江佑年不敢上前劝,想等他撒完气再去拉他,可等了半天时承煜也没有要停手的意思。
“时总,别打了,再打下去要出人命了!”
江佑年朝旁边的保镖使眼色,几个人合力才把时承煜拉开。
吴文俊往旁边吐出一口血,笑得依旧嚣张,“来啊,打死我啊!”
“怎么样?失去挚爱的感觉好受吗?”
时承煜脚踩在他的胸口,厉声道,“祸不及家人,有什么冲我来,为什么要伤害她。”
“咳咳、咳咳……”吴文俊剧烈地咳了几声,险些喘不过气,“祸不及家人?我因为你家破人亡,妻离子散,你现在跟我说祸不及家人?”
“反正我现在一无所有,烂命一条,要杀就杀,我知道你时大少爷有这个权利。”
“路是你自已选的。”时承煜脚下更加用力,“是我逼你贪污的?做错的是你,为什么要怪别人!”

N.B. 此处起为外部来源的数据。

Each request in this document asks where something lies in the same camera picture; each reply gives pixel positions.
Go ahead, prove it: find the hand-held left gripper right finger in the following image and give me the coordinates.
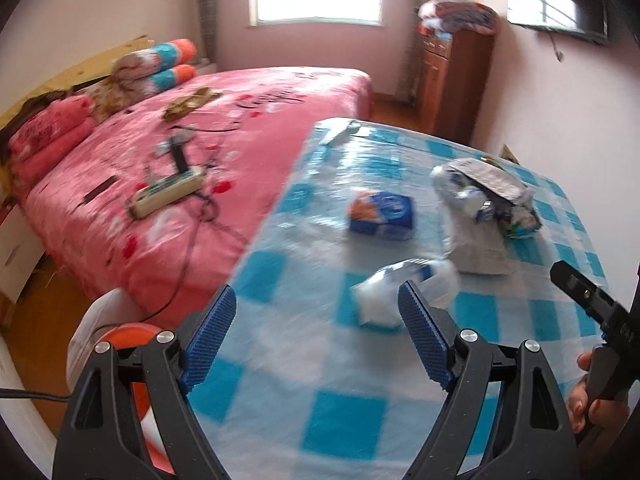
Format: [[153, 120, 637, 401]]
[[397, 280, 583, 480]]

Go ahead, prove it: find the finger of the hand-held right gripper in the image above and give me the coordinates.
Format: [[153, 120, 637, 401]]
[[550, 260, 640, 348]]

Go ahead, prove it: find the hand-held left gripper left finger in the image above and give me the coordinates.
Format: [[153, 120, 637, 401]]
[[52, 284, 237, 480]]

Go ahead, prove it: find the white plastic packet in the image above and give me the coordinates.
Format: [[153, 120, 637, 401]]
[[352, 258, 460, 331]]

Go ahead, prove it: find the orange bin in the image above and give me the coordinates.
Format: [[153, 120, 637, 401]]
[[97, 322, 176, 480]]

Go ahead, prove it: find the blue snack packet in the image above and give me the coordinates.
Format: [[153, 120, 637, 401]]
[[348, 189, 417, 242]]

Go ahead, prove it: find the person's right hand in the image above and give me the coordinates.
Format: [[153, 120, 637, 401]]
[[567, 352, 632, 435]]

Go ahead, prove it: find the crumpled blue white wrapper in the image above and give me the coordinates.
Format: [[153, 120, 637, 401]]
[[465, 185, 543, 238]]

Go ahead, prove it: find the silver foil bag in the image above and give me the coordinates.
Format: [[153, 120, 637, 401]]
[[431, 157, 543, 276]]

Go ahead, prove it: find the blue checked tablecloth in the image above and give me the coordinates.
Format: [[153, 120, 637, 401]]
[[187, 117, 626, 480]]

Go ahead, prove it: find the white plastic bag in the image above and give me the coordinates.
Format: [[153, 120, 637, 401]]
[[65, 287, 153, 391]]

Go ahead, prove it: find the beige power strip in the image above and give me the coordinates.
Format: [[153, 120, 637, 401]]
[[125, 167, 206, 218]]

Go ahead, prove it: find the black charger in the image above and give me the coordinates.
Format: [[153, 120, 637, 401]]
[[167, 135, 191, 173]]

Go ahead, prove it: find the black flat object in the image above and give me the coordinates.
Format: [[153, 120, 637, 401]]
[[82, 175, 118, 203]]

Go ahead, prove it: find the white nightstand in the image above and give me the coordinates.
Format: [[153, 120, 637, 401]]
[[0, 200, 46, 306]]

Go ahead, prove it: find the pink bed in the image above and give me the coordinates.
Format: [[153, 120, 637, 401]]
[[7, 65, 373, 328]]

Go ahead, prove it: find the pink pillow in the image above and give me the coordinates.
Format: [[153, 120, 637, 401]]
[[12, 120, 98, 186], [7, 95, 98, 161]]

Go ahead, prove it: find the wooden cabinet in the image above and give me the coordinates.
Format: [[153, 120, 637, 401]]
[[417, 27, 496, 146]]

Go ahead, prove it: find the beige floral quilt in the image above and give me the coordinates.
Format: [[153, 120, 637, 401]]
[[75, 77, 151, 121]]

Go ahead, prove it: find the patterned curtain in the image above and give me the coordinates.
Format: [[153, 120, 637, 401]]
[[400, 10, 426, 106]]

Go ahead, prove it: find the large rolled floral blanket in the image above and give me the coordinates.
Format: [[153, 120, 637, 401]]
[[112, 37, 198, 83]]

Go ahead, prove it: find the folded colourful quilt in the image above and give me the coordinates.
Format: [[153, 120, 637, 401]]
[[417, 0, 501, 38]]

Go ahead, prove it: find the yellow headboard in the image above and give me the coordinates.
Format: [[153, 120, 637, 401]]
[[0, 35, 156, 131]]

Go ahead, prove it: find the grey curtain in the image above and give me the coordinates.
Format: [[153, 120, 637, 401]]
[[195, 0, 221, 66]]

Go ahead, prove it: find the black power cable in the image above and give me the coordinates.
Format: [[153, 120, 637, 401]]
[[142, 195, 246, 323]]

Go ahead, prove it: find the black floor cable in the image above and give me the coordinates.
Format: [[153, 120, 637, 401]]
[[0, 387, 73, 403]]

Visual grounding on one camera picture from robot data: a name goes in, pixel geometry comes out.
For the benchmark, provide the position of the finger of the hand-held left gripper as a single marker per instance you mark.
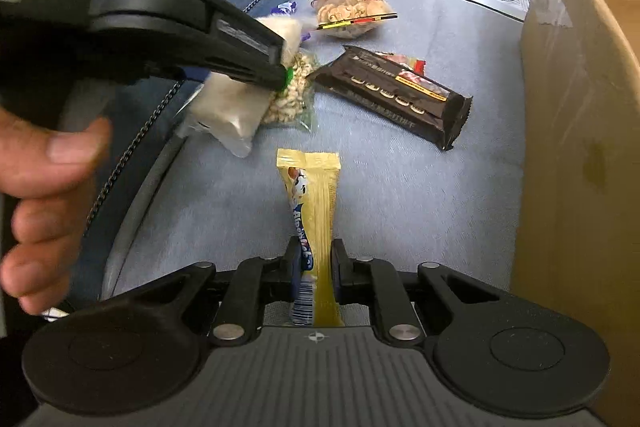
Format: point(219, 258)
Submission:
point(250, 38)
point(250, 74)

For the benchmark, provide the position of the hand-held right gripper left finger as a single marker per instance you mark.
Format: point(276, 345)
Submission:
point(295, 274)

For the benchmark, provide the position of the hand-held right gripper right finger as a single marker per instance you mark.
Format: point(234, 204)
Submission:
point(338, 274)

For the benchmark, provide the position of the white snack packet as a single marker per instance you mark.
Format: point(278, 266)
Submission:
point(225, 117)

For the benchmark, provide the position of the clear bag of peanuts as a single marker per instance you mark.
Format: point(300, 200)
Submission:
point(295, 102)

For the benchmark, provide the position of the yellow snack packet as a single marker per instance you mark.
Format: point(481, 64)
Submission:
point(312, 192)

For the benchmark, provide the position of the clear bag of round biscuits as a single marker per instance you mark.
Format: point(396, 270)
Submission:
point(350, 9)

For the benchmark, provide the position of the dark brown cookie packet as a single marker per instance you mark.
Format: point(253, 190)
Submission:
point(390, 94)

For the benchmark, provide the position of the cardboard box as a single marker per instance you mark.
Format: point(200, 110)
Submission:
point(575, 167)

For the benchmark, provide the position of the person's left hand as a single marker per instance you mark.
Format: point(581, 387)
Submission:
point(40, 187)

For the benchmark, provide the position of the purple snack packet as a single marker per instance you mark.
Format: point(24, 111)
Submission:
point(282, 11)

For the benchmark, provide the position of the deer print bed sheet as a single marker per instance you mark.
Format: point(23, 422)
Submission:
point(410, 187)

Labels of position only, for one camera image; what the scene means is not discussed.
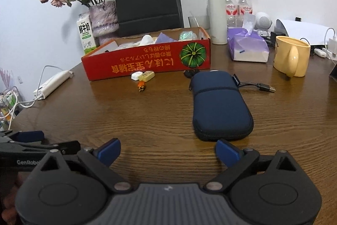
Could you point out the pink wall sticker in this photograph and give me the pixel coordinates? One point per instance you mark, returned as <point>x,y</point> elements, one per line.
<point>5,77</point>

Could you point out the purple glass vase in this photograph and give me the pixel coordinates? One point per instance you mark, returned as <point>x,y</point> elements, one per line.
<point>104,19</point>

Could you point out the yellow mug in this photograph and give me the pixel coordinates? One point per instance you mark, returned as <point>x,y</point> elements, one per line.
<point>287,56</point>

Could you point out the white charger plug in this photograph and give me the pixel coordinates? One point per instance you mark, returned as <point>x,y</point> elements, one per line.
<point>332,47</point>

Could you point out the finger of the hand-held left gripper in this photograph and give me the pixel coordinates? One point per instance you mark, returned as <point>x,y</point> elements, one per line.
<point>29,136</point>
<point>69,146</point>

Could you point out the white thermos bottle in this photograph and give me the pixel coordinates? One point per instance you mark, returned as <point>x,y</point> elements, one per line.
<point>217,16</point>

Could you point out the white green milk carton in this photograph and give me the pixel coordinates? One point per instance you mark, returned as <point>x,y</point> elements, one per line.
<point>86,35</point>

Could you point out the red cardboard box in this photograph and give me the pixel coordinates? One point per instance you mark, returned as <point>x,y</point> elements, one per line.
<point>147,63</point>

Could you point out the white earbud case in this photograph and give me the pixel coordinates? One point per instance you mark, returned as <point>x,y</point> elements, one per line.
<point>320,53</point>

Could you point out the iridescent plastic bag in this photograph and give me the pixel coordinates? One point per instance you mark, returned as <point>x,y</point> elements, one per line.
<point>187,35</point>

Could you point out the white power strip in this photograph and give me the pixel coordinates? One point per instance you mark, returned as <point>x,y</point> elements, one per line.
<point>52,84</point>

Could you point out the clear water bottle red label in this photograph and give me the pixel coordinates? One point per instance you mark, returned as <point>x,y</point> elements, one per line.
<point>231,8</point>
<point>244,5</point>

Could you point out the person's left hand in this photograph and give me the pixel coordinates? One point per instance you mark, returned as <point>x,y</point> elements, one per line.
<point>9,204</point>

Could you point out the navy zip pouch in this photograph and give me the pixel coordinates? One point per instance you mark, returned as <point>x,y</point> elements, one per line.
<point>221,109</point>

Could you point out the white curved device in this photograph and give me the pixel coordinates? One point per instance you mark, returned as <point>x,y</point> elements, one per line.
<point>302,32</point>

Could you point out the purple tissue pack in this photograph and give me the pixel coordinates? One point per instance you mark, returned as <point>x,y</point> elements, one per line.
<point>247,47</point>

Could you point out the white plush toy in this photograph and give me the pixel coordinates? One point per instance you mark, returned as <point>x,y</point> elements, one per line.
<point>147,40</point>

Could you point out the clear organizer with small items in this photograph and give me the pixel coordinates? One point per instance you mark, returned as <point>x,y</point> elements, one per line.
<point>8,106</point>

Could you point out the small white case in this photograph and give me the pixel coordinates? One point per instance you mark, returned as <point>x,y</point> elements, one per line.
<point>136,75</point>

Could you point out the wooden desktop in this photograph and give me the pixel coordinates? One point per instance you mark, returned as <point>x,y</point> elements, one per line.
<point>147,119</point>

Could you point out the white wall socket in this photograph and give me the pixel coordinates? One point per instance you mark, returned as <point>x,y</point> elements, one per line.
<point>19,79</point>

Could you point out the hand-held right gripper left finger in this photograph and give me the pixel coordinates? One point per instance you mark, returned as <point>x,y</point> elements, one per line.
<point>109,151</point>

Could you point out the small orange figurine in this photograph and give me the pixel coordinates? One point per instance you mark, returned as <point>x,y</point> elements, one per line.
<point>141,86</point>

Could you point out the dark flat object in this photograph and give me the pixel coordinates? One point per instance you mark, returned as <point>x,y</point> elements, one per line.
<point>333,71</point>

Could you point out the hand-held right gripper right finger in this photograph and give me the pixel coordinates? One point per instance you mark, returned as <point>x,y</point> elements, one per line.
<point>226,153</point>

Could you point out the white round speaker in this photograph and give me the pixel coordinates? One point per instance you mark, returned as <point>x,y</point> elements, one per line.
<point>263,20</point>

“又为什么要伤害她?!”她甚至都不是他的妻子,不是他的家人。
他是烂命一条,可他的棠棠是他捧在手里连大声说话都没有过的人。
“你是烂命一条?”时承煜冷笑着反问他,又说,“我不会让你死,但是你的父母,儿子,还有女儿,都会成为一条烂命。”
“时承煜!你不能这样做!你不能!”吴文俊爬起来抓着时承煜的脚踝,在他的印象里时承煜一直是没有什么底线的人,无论公司里的犯了什么错,他都是面无表情平静地叙述着如何处理,没人见他发过脾气,但这次,他好像触碰到他的底线了。